After our last post, one of our students brought a podcast that touches on how our brains learn to our attention. Bill sent us a link to a Bulletproof episode that contains an interview with Anat Baniel. She talks about nine steps that can be followed for peak brain and body performance.
The podcast is longer (about an hour) but the last half may be interesting to taiji practitioners. She outlines a few of her steps and talks about how they are effective. Around minute 31, she begins to talk about mindfulness in movement. Allowing time to observe the body and what it is doing provides time to process and react.
Variations are also a part of her system. They allow the brain to work on movements and allow change to happen within an action, slowly and over time. Changing movements can help you focus on the task at hand because you do things less automatically.
She also talks about slowing movements down to allow the brain to wake up and process.

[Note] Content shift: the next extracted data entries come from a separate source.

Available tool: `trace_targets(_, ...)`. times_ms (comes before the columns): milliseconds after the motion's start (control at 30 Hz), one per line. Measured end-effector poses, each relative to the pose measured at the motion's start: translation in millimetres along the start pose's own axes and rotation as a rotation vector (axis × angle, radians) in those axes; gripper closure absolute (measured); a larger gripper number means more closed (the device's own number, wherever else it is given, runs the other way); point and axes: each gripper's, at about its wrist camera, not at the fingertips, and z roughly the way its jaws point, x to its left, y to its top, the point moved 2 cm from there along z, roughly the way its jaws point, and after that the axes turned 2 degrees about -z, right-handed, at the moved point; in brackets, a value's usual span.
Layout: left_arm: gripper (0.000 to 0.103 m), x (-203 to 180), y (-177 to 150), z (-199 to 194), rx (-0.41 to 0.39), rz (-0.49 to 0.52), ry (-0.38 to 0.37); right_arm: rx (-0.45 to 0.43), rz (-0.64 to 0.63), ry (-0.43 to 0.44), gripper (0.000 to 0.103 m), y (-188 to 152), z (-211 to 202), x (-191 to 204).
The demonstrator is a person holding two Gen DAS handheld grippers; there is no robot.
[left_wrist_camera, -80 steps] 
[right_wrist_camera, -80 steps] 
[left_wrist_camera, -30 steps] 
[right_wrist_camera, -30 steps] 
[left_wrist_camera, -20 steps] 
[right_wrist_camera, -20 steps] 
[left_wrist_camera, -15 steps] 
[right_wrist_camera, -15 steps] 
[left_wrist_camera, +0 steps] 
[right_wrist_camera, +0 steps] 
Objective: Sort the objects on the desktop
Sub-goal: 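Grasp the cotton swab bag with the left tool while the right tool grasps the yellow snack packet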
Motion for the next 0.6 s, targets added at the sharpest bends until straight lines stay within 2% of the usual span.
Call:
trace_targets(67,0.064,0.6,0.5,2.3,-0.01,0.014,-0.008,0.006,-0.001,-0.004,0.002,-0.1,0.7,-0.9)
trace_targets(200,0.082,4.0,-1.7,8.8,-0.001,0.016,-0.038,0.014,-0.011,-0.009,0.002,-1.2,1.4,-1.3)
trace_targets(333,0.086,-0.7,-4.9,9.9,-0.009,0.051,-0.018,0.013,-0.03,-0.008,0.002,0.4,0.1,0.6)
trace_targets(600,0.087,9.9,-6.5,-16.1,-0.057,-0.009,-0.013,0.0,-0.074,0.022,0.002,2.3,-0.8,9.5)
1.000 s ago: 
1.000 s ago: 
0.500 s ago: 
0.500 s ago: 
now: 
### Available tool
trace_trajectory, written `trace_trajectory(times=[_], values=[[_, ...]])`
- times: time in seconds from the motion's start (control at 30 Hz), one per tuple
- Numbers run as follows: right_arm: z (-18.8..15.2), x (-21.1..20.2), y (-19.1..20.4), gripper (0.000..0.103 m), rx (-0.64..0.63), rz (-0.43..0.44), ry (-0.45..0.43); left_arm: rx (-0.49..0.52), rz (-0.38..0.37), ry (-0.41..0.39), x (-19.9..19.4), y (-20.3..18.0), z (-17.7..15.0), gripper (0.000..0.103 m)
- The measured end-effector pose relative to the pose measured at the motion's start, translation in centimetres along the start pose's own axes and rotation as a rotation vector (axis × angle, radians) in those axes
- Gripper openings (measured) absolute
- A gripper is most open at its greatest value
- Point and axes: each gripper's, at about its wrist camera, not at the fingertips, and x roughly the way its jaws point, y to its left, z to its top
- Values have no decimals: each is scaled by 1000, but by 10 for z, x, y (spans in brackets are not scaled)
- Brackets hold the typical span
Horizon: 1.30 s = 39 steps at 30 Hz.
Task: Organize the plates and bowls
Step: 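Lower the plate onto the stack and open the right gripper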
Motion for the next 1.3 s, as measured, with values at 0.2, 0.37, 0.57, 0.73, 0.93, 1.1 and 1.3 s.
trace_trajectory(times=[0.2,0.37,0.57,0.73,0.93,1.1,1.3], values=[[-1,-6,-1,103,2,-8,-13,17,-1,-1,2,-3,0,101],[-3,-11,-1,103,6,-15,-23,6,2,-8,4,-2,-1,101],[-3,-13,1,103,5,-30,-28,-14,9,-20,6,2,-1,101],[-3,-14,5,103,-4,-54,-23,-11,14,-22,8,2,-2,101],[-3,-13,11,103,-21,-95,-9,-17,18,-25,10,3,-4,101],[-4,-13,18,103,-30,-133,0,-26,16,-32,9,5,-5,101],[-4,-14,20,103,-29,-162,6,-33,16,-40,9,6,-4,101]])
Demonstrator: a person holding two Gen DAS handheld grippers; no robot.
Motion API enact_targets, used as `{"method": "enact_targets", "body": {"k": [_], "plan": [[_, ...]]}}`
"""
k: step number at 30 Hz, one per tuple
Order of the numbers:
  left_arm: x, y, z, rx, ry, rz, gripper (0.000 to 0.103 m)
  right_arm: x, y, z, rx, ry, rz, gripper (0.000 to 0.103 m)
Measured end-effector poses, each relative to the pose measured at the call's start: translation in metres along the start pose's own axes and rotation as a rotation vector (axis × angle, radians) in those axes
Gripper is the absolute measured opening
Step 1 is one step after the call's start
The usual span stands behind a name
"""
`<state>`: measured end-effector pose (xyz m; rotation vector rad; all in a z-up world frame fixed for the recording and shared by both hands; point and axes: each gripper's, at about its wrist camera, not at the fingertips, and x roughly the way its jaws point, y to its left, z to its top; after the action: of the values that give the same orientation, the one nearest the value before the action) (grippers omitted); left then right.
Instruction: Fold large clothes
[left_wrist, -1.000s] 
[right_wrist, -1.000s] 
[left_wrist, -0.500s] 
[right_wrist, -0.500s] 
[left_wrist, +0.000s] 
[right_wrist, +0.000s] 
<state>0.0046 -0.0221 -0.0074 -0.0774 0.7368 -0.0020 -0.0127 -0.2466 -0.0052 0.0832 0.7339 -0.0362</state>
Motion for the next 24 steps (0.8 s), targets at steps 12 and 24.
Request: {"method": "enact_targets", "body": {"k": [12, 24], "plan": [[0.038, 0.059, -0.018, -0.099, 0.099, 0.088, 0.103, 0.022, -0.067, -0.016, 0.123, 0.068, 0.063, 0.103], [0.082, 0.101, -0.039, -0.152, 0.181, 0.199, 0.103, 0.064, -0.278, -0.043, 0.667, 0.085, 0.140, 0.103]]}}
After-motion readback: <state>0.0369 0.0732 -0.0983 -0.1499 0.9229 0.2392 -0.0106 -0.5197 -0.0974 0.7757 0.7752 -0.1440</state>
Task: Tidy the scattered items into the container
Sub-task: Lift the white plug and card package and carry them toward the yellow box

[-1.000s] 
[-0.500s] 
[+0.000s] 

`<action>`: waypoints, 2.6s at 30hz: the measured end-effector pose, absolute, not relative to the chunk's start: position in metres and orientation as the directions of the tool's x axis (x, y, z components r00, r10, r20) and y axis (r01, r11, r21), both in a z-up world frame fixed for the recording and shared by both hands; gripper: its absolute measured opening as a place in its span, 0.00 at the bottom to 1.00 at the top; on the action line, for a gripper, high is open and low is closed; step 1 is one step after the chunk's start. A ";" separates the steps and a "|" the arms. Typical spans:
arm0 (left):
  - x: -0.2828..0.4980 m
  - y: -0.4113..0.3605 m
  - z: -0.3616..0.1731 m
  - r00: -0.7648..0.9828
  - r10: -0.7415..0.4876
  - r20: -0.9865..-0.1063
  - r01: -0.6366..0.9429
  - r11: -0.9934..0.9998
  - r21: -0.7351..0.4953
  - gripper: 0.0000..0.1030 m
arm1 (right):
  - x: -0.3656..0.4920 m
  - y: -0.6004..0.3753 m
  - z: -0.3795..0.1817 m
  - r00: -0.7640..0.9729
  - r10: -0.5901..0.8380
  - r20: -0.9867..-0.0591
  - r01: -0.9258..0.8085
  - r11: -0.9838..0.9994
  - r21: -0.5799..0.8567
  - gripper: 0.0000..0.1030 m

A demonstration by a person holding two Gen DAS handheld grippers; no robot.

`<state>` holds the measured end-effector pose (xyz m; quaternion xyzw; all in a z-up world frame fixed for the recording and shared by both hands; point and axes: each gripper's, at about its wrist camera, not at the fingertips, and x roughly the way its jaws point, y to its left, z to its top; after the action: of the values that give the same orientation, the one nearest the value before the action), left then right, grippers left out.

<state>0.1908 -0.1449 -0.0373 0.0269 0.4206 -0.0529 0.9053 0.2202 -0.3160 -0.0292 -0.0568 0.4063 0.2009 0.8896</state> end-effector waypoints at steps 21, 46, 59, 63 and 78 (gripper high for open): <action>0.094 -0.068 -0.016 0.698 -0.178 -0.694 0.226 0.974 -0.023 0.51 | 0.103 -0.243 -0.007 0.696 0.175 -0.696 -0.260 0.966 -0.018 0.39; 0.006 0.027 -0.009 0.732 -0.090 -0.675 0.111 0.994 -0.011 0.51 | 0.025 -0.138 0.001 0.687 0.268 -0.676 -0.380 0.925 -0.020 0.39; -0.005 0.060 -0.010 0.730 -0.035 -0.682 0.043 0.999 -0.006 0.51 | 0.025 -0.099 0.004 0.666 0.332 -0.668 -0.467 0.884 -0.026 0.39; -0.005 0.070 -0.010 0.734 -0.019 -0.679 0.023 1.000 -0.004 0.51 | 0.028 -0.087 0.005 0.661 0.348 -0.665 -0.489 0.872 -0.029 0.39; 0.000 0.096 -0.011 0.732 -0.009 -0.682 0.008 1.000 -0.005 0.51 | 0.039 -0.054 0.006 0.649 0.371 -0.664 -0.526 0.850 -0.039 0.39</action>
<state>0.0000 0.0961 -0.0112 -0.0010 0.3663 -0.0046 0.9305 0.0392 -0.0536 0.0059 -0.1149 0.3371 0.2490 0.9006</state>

Keeping a slower speed can help the brain process and change the motion in a way that wouldn't be possible at higher speeds.
Reducing force is another step of hers. She argues that the greater force a movement has, the more force is needed for the practitioner to register the need to change and slows the ability to respond.
While I'm paraphrasing much her her information, it is an interesting conversation that is not about taiji at all. Baniel works with movement to treat neurological problems and rehabilitate injuries. Yet, if you listen, you'll hear a great argument for many of the basic practices in taijiquan!
(I would suggest picking it up around minute 31 if you want to take the time! :-)
Thanks Bill!!! We're happy to find new things through our students and our conversations on here!